Signed-off-by: Klaus Aehlig <[email protected]>
---
 Makefile.am                          |   1 +
 src/Ganeti/MaintD/HandleIncidents.hs | 236 +++++++++++++++++++++++++++++++++++
 src/Ganeti/MaintD/Server.hs          |   5 +-
 3 files changed, 240 insertions(+), 2 deletions(-)
 create mode 100644 src/Ganeti/MaintD/HandleIncidents.hs

diff --git a/Makefile.am b/Makefile.am
index c7b7f15..eb25a82 100644
--- a/Makefile.am
+++ b/Makefile.am
@@ -981,6 +981,7 @@ HS_LIB_SRCS = \
        src/Ganeti/MaintD/Autorepairs.hs \
        src/Ganeti/MaintD/Balance.hs \
        src/Ganeti/MaintD/CollectIncidents.hs \
+       src/Ganeti/MaintD/HandleIncidents.hs \
         src/Ganeti/MaintD/MemoryState.hs \
        src/Ganeti/MaintD/Server.hs \
        src/Ganeti/MaintD/Utils.hs \
diff --git a/src/Ganeti/MaintD/HandleIncidents.hs 
b/src/Ganeti/MaintD/HandleIncidents.hs
new file mode 100644
index 0000000..8801336
--- /dev/null
+++ b/src/Ganeti/MaintD/HandleIncidents.hs
@@ -0,0 +1,236 @@
+{-| Incidient handling in the maintenance daemon.
+
+This module implements the submission of actions for ongoing
+repair events reported by the node-status data collector.
+
+-}
+
+{-
+
+Copyright (C) 2015 Google Inc.
+All rights reserved.
+
+Redistribution and use in source and binary forms, with or without
+modification, are permitted provided that the following conditions are
+met:
+
+1. Redistributions of source code must retain the above copyright notice,
+this list of conditions and the following disclaimer.
+
+2. Redistributions in binary form must reproduce the above copyright
+notice, this list of conditions and the following disclaimer in the
+documentation and/or other materials provided with the distribution.
+
+THIS SOFTWARE IS PROVIDED BY THE COPYRIGHT HOLDERS AND CONTRIBUTORS "AS
+IS" AND ANY EXPRESS OR IMPLIED WARRANTIES, INCLUDING, BUT NOT LIMITED
+TO, THE IMPLIED WARRANTIES OF MERCHANTABILITY AND FITNESS FOR A PARTICULAR
+PURPOSE ARE DISCLAIMED. IN NO EVENT SHALL THE COPYRIGHT HOLDER OR
+CONTRIBUTORS BE LIABLE FOR ANY DIRECT, INDIRECT, INCIDENTAL, SPECIAL,
+EXEMPLARY, OR CONSEQUENTIAL DAMAGES (INCLUDING, BUT NOT LIMITED TO,
+PROCUREMENT OF SUBSTITUTE GOODS OR SERVICES; LOSS OF USE, DATA, OR
+PROFITS; OR BUSINESS INTERRUPTION) HOWEVER CAUSED AND ON ANY THEORY OF
+LIABILITY, WHETHER IN CONTRACT, STRICT LIABILITY, OR TORT (INCLUDING
+NEGLIGENCE OR OTHERWISE) ARISING IN ANY WAY OUT OF THE USE OF THIS
+SOFTWARE, EVEN IF ADVISED OF THE POSSIBILITY OF SUCH DAMAGE.
+
+-}
+
+module Ganeti.MaintD.HandleIncidents
+  ( handleIncidents
+  ) where
+
+import Control.Arrow ((&&&))
+import Control.Exception.Lifted (bracket)

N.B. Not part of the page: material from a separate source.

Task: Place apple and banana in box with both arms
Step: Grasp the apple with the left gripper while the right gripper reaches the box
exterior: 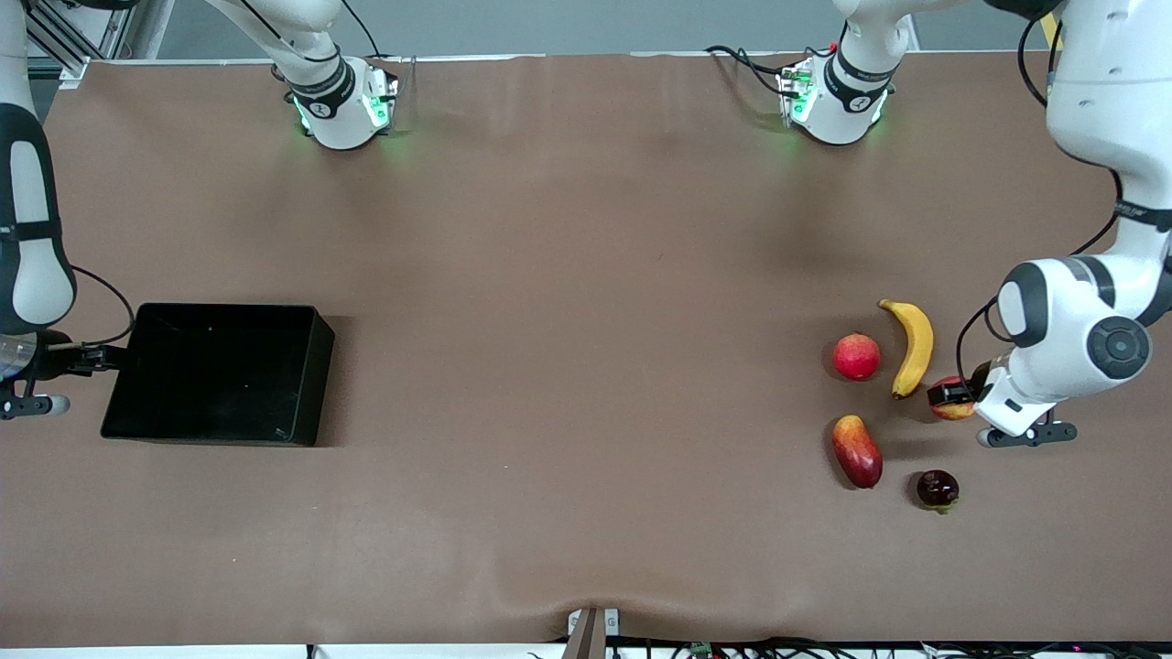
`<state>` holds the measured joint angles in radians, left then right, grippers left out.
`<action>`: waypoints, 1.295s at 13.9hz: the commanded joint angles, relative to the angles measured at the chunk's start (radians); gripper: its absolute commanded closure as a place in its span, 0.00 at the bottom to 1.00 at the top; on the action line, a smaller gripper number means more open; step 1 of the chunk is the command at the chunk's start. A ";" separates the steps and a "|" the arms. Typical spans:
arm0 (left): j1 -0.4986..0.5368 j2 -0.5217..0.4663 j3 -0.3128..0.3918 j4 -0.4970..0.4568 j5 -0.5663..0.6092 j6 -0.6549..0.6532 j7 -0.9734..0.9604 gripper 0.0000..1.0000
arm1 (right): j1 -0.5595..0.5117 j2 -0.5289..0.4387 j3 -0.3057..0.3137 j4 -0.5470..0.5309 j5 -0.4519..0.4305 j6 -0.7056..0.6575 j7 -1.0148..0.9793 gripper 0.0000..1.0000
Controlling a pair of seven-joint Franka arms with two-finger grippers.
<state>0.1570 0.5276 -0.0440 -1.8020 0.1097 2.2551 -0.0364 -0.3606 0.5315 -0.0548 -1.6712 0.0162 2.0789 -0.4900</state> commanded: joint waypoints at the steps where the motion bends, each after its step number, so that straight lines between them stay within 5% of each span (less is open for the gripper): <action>1: -0.002 -0.130 -0.007 -0.019 0.005 -0.156 0.013 1.00 | -0.031 0.059 0.016 0.034 -0.018 0.009 -0.053 0.00; 7: -0.002 -0.267 -0.040 -0.008 -0.093 -0.373 -0.007 1.00 | -0.052 0.130 0.016 0.061 -0.013 0.038 -0.082 0.00; 8: -0.002 -0.282 -0.042 -0.007 -0.096 -0.391 -0.007 1.00 | -0.050 0.131 0.016 0.059 -0.015 0.047 -0.082 0.07; 10: -0.005 -0.308 -0.042 0.000 -0.097 -0.431 -0.007 1.00 | -0.049 0.134 0.016 0.059 -0.015 0.040 -0.082 0.77; 11: -0.005 -0.317 -0.051 0.004 -0.097 -0.455 -0.010 1.00 | -0.044 0.133 0.016 0.059 -0.015 0.036 -0.079 1.00; 18: -0.005 -0.339 -0.070 0.062 -0.097 -0.563 -0.040 1.00 | -0.041 0.128 0.018 0.054 -0.013 0.024 -0.068 1.00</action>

+import Control.Lens.Setter (over)
+import Control.Monad (foldM, liftM)
+import Control.Monad.IO.Class (liftIO)
+import Data.Function (on)
+import Data.IORef (IORef)
+import qualified Data.Map as Map
+import qualified Data.Set as Set
+import System.IO.Error (tryIOError)
+
+import Ganeti.BasicTypes ( GenericResult(..), ResultT, mkResultT, mkResultT'
+                         , eitherToResult, Down(..))
+import Ganeti.HTools.AlgorithmParams (AlgorithmOptions(..), defaultOptions)
+import Ganeti.HTools.Cluster.Evacuate (tryNodeEvac, EvacSolution(..))
+import qualified Ganeti.HTools.Container as Container
+import qualified Ganeti.HTools.Group as Group
+import qualified Ganeti.HTools.Instance as Instance
+import qualified Ganeti.HTools.Node as Node
+import Ganeti.HTools.Types (Idx)
+import Ganeti.JQueue (currentTimestamp)
+import Ganeti.Jobs (execJobsWaitOkJid, submitJobs, forceFailover)
+import Ganeti.Logging.Lifted
+import qualified Ganeti.Luxi as L
+import Ganeti.MaintD.MemoryState ( MemoryState, getIncidents, rmIncident
+                                 , updateIncident, appendJobs)
+import Ganeti.MaintD.Utils (annotateOpCode)
+import Ganeti.Objects.Lens (incidentJobsL)
+import Ganeti.Objects.Maintenance ( RepairStatus(..), RepairAction(..)
+                                  , Incident(..))
+import Ganeti.OpCodes (OpCode(..), MetaOpCode)
+import qualified Ganeti.Path as Path
+import Ganeti.Types ( cTimeOf, uuidOf, mkNonEmpty, fromJobId
+                    , EvacMode(..), TagKind(..))
+import Ganeti.Utils (maxBy, logAndBad)
+
+-- | Given two incidents, chose the more severe one; for equally severe
+-- ones the older (by creation timestamp).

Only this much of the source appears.